A Standard Deviation Based Stop Loss Calculator
The standard deviation is the statistical tool used by statisticians to measure volatility (risk). SD Stops uses the standard deviation to determine statistically valid stop-loss levels. It computes stop losses for both long and short positions. When implemented as trailing stop losses, such stops can help prevent the unnecessary loss of gain due to a stock's advance. The standard deviation is the best and most statistically valid measurement of stock volatility available. By taking a sample of 20 days, a standard deviation can be computed that gives a relatively accurate estimate of price excursion beyond the limits of the data sampled. For example, a standard deviation can be used to estimate the full range of heights of 10,000 men in an arena by taking a random sample of 100 of those men (assuming the 10,000 men in the arena are randomly distributed by height and that the 100 men are selected randomly). The standard deviation can even give a relatively accurate estimate of how many men in the arena are 6'8" even if there are no men of that height among the 100 men measured. Fairly accurate estimates can be made because the frequency of occurrence of various heights in a population follow what is known as a Gaussian distribution or normal bell-shaped curve. The same is true of IQs, the weights of people, muscular strength, and so on. It is also the best way we have of estimating the probable range of price surges of a stock. Price surges represent volatility (risk). For a discussion of this, see Stop Loss Probabilities
You must be able to open and use an Excel 2007 spreadsheet with macros (.xlsm files) on your computer to be able to use SD Stops. To test your system, click on the following link. It will take you to a page where you can download a small Excel spreadsheet with a macro (SD Stops has a few macros). If you can enter a number and cause the spreadsheet to recalculate, and if your system can pass the macro test provided, then you should have no trouble using SD Stops on your system. Go to the test page.

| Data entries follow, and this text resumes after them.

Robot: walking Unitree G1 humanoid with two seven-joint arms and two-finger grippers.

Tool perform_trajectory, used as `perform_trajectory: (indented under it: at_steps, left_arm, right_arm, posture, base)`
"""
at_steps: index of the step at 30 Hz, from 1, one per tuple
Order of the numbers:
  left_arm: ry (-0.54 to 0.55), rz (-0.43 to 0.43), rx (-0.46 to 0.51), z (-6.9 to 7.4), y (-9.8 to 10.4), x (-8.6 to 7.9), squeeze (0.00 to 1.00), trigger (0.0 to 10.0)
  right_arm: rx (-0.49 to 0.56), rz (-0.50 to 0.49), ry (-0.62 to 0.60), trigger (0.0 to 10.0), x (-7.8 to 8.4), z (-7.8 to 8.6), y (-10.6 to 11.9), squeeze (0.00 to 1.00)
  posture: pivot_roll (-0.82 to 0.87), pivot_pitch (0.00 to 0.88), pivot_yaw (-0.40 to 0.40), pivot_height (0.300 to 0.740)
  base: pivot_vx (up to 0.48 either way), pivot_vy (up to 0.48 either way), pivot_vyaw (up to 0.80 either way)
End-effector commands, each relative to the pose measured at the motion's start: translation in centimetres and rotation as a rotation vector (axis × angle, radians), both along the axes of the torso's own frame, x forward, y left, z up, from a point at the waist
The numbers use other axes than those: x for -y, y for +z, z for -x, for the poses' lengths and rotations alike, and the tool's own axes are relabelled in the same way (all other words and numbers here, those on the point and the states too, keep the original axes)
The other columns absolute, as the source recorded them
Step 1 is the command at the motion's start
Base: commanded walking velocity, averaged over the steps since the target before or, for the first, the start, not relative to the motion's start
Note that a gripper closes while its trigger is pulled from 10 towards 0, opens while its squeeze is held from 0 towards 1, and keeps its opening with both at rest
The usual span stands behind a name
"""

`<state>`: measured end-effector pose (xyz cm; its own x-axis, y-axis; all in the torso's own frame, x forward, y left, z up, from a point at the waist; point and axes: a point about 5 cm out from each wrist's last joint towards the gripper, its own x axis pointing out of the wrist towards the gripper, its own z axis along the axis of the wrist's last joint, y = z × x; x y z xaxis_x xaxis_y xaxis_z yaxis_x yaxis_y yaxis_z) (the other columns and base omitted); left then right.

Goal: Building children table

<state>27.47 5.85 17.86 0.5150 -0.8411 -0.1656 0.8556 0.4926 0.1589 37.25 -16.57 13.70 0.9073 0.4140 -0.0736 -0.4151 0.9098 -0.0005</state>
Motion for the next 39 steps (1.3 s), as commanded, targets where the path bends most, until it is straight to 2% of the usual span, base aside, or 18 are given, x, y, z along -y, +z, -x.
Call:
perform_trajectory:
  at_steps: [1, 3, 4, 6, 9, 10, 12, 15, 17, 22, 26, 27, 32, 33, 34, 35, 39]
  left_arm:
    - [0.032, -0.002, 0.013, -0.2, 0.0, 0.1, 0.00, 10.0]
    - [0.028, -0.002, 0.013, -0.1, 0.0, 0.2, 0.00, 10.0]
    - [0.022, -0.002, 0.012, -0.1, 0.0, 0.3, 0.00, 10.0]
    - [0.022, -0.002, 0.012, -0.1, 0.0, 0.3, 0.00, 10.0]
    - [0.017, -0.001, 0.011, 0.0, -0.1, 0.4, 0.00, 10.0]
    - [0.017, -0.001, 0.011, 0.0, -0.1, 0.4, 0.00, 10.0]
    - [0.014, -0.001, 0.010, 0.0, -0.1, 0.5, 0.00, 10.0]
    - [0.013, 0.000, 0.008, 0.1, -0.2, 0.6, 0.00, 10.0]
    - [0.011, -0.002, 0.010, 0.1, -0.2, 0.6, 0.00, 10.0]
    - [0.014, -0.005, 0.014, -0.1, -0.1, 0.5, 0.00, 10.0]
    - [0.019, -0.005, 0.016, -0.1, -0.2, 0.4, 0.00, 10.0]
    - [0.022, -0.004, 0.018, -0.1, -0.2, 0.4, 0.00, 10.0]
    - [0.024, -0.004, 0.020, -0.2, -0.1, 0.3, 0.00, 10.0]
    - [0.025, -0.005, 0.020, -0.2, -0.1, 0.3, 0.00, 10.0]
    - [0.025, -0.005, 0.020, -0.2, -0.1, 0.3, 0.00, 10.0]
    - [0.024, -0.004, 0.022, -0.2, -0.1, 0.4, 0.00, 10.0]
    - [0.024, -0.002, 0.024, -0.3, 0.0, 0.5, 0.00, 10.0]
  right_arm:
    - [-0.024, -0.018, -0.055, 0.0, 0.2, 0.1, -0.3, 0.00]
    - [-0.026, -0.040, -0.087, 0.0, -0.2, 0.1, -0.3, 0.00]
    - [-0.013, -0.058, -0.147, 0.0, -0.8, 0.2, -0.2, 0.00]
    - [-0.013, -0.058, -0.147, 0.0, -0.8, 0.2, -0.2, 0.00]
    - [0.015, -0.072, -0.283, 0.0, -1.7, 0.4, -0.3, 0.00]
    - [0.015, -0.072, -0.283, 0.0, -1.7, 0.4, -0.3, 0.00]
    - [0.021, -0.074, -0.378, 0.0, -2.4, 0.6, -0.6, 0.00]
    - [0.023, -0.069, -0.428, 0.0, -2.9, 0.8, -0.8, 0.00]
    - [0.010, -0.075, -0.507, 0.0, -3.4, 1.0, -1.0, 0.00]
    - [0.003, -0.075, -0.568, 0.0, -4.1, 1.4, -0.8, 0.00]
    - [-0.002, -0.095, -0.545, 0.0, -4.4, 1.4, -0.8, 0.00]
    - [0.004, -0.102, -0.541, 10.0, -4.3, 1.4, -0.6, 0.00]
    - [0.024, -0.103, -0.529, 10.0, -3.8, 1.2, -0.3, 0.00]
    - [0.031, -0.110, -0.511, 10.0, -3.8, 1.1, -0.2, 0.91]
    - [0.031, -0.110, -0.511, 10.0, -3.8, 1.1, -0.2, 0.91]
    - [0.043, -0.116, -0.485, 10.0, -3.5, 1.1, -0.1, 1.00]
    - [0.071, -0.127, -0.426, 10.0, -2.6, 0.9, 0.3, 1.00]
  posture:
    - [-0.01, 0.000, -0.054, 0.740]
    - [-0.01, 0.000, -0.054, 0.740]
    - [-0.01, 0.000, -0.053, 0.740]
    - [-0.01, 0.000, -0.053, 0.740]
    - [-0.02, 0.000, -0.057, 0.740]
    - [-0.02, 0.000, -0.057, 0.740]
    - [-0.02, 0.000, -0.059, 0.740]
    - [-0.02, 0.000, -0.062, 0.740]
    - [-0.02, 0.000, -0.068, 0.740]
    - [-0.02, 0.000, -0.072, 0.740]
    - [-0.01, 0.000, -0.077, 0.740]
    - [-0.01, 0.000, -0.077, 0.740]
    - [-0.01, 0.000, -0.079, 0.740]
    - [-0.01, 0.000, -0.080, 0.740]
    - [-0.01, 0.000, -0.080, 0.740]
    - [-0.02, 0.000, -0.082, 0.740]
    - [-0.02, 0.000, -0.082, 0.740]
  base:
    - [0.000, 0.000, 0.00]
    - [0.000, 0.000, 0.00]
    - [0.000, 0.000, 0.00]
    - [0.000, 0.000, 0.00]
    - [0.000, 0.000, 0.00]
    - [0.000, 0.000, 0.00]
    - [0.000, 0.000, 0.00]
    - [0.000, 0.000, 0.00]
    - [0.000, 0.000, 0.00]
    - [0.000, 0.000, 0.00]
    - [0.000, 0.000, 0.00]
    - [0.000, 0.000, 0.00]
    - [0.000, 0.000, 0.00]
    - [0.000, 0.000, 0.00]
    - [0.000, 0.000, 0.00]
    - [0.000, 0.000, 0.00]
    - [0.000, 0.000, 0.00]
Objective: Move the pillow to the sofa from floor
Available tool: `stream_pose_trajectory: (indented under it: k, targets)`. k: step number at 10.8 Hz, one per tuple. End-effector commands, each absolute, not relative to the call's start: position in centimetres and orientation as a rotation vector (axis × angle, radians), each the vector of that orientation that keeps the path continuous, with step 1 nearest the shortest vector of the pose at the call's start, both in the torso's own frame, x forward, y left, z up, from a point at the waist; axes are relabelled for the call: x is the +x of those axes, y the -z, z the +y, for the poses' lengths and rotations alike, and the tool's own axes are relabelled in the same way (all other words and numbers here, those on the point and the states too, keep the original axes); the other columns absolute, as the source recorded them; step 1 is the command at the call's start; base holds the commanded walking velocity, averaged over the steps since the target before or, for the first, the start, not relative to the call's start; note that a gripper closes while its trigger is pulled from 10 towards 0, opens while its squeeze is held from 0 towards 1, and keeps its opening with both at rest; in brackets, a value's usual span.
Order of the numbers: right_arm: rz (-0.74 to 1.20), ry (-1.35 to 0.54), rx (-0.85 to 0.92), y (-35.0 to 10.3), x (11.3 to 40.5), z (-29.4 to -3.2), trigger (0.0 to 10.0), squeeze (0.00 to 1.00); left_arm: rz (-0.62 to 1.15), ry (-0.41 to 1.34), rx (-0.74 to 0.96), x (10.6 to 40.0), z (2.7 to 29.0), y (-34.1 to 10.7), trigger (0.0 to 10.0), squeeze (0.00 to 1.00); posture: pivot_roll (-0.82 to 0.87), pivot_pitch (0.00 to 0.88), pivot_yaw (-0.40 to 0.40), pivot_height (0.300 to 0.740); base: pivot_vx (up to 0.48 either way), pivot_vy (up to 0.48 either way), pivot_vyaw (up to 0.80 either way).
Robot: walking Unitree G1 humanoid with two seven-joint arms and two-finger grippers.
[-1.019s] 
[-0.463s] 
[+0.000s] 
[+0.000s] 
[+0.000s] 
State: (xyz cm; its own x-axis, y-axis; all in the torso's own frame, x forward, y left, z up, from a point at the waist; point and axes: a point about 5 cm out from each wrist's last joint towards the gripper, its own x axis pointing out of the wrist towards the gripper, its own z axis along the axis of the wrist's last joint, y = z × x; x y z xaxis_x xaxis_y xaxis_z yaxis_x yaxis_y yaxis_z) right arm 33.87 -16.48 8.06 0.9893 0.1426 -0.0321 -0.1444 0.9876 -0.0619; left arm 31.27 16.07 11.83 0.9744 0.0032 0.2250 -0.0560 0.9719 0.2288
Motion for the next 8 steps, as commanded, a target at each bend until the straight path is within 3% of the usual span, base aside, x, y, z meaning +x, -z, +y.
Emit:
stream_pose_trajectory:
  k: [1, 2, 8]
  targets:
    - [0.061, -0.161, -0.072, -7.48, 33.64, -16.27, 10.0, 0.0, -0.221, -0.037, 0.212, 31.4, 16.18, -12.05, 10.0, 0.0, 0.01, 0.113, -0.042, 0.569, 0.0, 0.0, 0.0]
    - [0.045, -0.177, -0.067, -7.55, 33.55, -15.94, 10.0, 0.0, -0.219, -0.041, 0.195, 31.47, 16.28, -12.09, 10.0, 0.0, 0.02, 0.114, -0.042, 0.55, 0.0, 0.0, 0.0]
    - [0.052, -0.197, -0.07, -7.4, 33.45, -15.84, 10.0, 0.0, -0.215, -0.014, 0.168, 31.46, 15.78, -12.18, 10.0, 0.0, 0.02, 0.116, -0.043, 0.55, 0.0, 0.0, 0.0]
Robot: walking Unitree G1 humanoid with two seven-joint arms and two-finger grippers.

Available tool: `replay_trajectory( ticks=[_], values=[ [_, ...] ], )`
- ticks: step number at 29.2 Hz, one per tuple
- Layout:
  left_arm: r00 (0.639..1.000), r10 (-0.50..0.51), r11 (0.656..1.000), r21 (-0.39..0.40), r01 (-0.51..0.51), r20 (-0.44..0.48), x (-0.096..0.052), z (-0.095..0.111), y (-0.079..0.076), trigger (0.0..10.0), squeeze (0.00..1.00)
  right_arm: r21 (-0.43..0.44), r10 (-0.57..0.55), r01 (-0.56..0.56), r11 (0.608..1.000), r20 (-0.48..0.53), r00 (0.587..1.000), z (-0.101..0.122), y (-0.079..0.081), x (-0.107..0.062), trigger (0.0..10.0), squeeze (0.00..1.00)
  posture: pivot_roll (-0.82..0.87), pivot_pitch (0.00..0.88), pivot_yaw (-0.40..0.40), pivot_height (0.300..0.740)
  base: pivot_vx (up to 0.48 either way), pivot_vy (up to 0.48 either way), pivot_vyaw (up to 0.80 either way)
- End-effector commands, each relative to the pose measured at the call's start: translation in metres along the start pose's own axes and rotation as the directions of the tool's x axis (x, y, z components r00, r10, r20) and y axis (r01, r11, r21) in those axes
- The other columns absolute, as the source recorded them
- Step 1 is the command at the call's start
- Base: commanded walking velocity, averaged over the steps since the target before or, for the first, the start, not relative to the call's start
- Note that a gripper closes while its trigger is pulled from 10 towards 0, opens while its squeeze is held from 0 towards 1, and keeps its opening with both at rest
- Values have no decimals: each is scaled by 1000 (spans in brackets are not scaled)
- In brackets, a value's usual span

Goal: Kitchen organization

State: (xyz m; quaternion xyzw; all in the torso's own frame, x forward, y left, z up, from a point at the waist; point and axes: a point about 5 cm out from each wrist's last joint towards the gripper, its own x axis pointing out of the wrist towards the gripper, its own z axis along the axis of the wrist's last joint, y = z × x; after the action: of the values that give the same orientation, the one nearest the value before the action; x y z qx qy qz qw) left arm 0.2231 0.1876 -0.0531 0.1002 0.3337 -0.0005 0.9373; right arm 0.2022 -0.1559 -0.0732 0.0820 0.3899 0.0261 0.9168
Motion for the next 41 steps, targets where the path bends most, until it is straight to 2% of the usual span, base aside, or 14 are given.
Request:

The use of SD Stops for a year costs much less than the price of a subscription to the average stock market newsletter. The average market letter consists of 8 to 12 pages of opinion. On January 22, 2001, Money reported on a survey it made of 61 market letters. The average annual subscription price for these newsletters was $220.46. We have not checked lately, but we are sure prices have gone up considerably since then. A simple cost of living adjustment through August of 2013 would increase the price to $290.48. SD Stops also costs less for six months than an adult ticket to Disneyland for one day (currently, an adult ticket for one day costs $92). The price for using SD Stops for 6 months is $75, but there is a discount when a full year is paid in advance. Better stop loss placements can easily translate into far more in profits and savings than the price of using SD Stops. Even one well-placed stop loss might save many times the cost for a year of use.
Ordering and The License Agreement
Read the License Agreement for details before ordering. To read the License Agreement, click on Agreement. An order cannot be transmitted to us unless you acknowledge that you have read the License Agreement.
Previously, we did not offer a trial period because we could not turn the tool off remotely once we sent it to a user. We believe we have solved that problem. We can now program the tool to automatically shut down if new codes are not entered after a trial period. See the License Agreement (above link) for details about the trial period. If you are interested, click on summary and opportunity to order.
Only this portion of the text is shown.